Un Viaje de Recuerdos
Y así concluyó esta historia y empezó un nuevo paso de mi vida…
*Unas semanas antes*
— ¡Ah, qué sueño!
Eso expresé yo mientras mi madre me despertaba diciendo que se hacía tarde para tomar el vuelo. Me levanté con los ojos llenos de lagañas a las 4:30 de la madrugada de un 20 de agosto. Estaba cansado porque el día anterior me demoré preparando las maletas. Me fui a bañar y vestir, media hora después tenía que partir, si no iba a llegar tarde, aunque salimos una hora antes, pero bueno, ya listo a las 4:48 a.m. salí de mi casa.
El paisaje era hermoso, como de pintura, un amanecer rojo y amarillo como los pétalos de un girasol. Distraído con el paisaje no me fijé de que ya habíamos llegado al aeropuerto (fue menos tiempo de espera del que yo imaginaba). Subí al avión y adentro puse mi celular en modo avión, y despegamos. Unos 48 minutos después aterricé en el aeropuerto Enrique Maleck, en la ciudad David, provincia de Chiriquí.

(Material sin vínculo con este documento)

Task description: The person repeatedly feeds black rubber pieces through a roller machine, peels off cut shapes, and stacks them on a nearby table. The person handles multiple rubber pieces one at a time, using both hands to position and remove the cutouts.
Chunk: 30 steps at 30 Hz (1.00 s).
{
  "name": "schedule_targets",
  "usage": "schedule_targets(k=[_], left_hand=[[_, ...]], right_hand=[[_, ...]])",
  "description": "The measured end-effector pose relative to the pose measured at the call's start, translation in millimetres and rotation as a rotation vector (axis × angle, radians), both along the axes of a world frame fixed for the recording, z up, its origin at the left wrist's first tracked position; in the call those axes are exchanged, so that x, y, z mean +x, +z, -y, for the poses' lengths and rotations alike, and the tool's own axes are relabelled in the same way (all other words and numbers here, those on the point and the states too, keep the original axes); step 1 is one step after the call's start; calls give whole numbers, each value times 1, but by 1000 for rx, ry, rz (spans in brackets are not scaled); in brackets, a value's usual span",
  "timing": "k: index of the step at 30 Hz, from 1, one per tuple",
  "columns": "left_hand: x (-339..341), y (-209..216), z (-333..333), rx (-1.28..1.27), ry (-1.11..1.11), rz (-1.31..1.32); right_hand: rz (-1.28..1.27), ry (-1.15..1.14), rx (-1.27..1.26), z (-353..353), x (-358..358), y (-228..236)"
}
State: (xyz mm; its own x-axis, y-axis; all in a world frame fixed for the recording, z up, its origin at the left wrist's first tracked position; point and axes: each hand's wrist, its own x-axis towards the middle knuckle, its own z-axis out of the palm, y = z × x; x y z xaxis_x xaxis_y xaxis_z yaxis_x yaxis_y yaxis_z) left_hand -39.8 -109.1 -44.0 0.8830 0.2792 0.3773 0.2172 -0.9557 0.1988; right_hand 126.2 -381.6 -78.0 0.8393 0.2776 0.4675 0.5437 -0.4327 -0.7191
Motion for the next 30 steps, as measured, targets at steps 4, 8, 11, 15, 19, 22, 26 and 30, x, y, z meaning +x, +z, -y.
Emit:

Afuera del aeropuerto me recogió mi familia y nos fuimos a la casa. En la tarde de ese mismo día salí a pasear un rato: fui al mirador de Boquete, donde se sentía la brisa de la montaña que repasaba el río Calderas con sus rocas llenas de musgos y agua muy helada, realmente hacía mucho frío, como si estuviera en un paisaje de nieve. Luego llegué a una tienda de dulces llamada “El monje del cacao”, que se destacaba por sus ricos chocolates a base de esta semilla. También estuve en un lugar llamado “La viuda del café”, en donde hay deliciosas clases de cafés, incluyendo la famosa variedad Geisha.
Continué mi recorrido visitando una feria. Vi varios puestos de comida, accesorios artesanales, juegos, ropa, cafés y gorritos de telas; me tomé varias fotos e hice amistad con una vendedora de juegos, me divertí bastante.
Cansado por el paseo me dirijo hacia la cabaña de mi tío, en Boquete. Con el frío de la noche y el brillo opaco de las estrellas por la neblina llegué muy cansado, me acosté en la cama, descansé un rato para ir a cenar comida tradicional, con aros de maíz nuevo y chicharrón.
Finalizada la cena salimos al portal y vimos las estrellas que seguían opacas por la neblina; escuchamos sonidos que son propios de lugares rurales: el agua caer, los búhos en las ramas y el croar de las ranitas.
En la sala estaban mis primos jugando monopolio y divirtiéndose con las historias de horror que contaban mis tíos, como “La llorona”, relatos que los mantenían con caras asustadas. Estos son algunos de los mejores recuerdos de la infancia.
Regresé tres años después a esa hermosa región, visitando los mismos lugares, queriendo encontrar a todas esas maravillosas personas, pero recibí una triste noticia: aquella señora tan cariñosa del “Monje del cacao” había fallecido, aunque pude encontrar a su hija, a la que le dije lo bella que fue su madre conmigo.